The labs-on-chips use capillary forces to process the blood samples, such as detecting the amount of blood and diluting it. The samples are then analyzed by a specially designed reader device, which can be adapted to detect cells, genetic material from pathogens, or proteins and small molecules. The company uses the term “nanofluidic processor” for its silicon chips.
According to Vergauwe, this means that the chips’ measurements are precise to within a tenth of a nanoliter, or around a millionth of a drop of water.
“To our knowledge, such a level of control is only possible by applying silicon chip technology,” Vergauwe explained. “The centralized, lab-based model isn’t working [anymore],” he concluded. “We predict a paradigm shift in the way diagnostics are carried out–moving from the lab to other appropriate settings–whether a community health center or someone’s home.”
IPO Sector: Ayala Pharmaceuticals Inc., a Phase 2 biotech developing small-molecule therapies for aggressive cancers, raised $55 million by offering 3.7 million shares at $15, the midpoint of the $14 to $16 IPO range. The Israeli biotech raised 10% more than expected; it originally filed to offer 3.3 million shares. Ayala Pharmaceuticals now commands a fully diluted market value of $189 million.

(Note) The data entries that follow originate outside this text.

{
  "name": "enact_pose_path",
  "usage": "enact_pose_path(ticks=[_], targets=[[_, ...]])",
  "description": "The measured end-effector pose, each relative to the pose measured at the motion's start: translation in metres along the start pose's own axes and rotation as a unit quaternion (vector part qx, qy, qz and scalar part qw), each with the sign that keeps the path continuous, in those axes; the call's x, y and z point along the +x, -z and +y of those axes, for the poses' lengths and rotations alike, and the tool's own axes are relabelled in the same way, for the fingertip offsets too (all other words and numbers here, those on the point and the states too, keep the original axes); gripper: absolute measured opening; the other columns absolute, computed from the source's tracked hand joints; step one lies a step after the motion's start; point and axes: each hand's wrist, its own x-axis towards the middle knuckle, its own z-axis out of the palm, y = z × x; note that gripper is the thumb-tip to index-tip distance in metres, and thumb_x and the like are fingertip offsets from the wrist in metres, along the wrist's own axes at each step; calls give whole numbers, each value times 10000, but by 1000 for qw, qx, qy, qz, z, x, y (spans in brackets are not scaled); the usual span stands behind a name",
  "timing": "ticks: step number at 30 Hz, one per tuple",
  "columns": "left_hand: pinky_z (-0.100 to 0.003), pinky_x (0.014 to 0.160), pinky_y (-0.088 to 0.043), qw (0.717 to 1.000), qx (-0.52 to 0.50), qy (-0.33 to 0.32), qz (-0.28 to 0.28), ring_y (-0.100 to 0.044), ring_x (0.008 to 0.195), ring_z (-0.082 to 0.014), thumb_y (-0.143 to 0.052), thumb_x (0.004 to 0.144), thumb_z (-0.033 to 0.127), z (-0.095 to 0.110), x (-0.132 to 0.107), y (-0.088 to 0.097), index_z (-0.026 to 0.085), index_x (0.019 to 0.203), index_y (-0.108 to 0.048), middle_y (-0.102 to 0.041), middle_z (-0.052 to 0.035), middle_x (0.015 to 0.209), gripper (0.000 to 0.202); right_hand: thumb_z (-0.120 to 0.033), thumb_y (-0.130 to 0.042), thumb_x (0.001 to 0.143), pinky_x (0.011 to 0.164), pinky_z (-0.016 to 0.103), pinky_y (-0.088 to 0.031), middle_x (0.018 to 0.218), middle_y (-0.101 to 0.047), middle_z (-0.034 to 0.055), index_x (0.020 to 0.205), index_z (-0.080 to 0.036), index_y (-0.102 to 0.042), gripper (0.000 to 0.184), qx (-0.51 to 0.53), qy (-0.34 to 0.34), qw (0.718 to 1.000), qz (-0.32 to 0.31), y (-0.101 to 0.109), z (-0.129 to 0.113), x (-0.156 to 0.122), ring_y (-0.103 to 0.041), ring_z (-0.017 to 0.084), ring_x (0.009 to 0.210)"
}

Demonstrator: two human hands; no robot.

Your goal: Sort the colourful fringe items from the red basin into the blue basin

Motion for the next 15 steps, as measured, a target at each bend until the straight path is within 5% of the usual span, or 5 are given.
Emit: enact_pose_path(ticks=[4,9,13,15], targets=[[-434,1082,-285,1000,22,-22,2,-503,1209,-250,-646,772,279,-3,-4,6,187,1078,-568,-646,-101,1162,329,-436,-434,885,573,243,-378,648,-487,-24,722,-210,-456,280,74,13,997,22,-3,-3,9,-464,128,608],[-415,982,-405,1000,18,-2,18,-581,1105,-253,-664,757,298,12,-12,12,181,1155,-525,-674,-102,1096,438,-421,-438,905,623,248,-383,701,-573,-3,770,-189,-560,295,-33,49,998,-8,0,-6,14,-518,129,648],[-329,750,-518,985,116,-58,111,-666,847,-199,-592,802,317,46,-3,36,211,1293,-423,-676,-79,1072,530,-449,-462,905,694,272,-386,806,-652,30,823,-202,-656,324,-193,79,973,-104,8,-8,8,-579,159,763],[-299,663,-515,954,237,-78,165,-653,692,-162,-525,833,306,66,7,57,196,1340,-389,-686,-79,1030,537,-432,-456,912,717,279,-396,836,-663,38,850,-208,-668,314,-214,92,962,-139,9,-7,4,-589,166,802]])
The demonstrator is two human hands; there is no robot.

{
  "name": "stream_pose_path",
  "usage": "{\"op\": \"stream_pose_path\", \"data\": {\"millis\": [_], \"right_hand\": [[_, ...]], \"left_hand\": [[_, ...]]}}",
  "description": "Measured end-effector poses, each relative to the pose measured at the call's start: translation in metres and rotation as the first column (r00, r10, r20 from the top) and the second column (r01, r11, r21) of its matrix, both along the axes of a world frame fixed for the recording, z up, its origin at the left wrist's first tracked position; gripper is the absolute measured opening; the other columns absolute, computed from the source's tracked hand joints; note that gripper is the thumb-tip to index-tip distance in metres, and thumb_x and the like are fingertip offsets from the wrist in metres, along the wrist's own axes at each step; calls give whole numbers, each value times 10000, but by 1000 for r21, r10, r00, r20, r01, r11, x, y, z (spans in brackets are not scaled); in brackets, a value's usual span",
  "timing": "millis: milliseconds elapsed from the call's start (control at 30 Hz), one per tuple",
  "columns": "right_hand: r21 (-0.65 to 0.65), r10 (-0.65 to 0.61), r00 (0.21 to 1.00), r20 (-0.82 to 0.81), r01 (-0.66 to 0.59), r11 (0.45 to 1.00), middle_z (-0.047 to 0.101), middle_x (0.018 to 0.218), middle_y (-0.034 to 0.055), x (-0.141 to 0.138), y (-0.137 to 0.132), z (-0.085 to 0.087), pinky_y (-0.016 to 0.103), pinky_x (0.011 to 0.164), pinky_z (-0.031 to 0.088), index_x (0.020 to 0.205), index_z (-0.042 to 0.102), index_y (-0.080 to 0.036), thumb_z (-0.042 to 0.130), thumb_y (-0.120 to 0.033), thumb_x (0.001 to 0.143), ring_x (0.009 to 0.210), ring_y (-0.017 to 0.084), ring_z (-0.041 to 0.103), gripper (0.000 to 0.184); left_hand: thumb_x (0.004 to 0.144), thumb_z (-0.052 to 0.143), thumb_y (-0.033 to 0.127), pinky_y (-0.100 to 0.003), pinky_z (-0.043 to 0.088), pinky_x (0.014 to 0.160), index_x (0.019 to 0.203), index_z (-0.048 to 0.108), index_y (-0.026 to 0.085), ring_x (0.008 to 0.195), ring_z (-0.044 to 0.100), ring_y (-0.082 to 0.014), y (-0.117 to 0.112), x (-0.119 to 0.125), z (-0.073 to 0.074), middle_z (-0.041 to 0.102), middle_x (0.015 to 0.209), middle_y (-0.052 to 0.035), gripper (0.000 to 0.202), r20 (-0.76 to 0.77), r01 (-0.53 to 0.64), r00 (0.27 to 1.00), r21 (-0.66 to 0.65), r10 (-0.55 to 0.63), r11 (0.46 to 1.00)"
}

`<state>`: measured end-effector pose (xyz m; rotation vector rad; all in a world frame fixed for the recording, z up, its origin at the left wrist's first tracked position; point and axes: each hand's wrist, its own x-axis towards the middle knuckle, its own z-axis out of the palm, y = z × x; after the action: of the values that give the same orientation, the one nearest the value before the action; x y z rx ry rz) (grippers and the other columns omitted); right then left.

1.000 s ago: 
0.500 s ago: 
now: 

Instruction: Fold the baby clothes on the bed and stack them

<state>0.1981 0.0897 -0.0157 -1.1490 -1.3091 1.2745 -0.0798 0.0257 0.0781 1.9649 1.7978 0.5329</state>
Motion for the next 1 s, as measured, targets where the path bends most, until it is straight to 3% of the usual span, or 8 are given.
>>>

Ayala’s lead candidate AL101 is an injectable small molecule gamma secretase inhibitor (GSI) in an ongoing Phase 2 trial for recurrent or metastatic adenoid cystic carcinoma in patients with Notch pathway mutations. The company’s second candidate, AL102, is an oral GSI being developed for the treatment of desmoid tumors. Ayala in-licensed both candidates from Bristol-Myer Squibb in late 2017. Ayala Pharmaceuticals was founded in 2017 and lists on the Nasdaq under the symbol “AYLA.” Citi and Jefferies are the joint bookrunners on the deal. Shares closed the week up 3 cents at $15.03.
Elsewhere, Renaissance Capital reports that scientists from several institutions have developed a treatment using antibodies found in llamas, called single-domain antibodies, to fight SARS-CoV-2 (COVID-19), a strain naturally found in bats. Two biotech IPOs from 2017 are developing therapies using llama-derived single-domain antibodies. Ablynx (ABLX) yielded strong returns following its public debut in October 2017, capped by Sanofi’s $4 billion acquisition in June 2018 at a 200% premium to the IPO price.
Ablynx is now working with Translate Bio to develop an mRNA vaccine for COVID-19. Argenx (ARGX), which IPO’d a few months before Ablynx, is also developing therapies using llama antibodies, and has traded up over 10% in the last month for a 756% return from IPO. While not focused on llama antibodies, 2018 IPO Moderna (MRNA) has risen steadily since announcing its progress developing a COVID-19 vaccine based on its messenger RNA platform.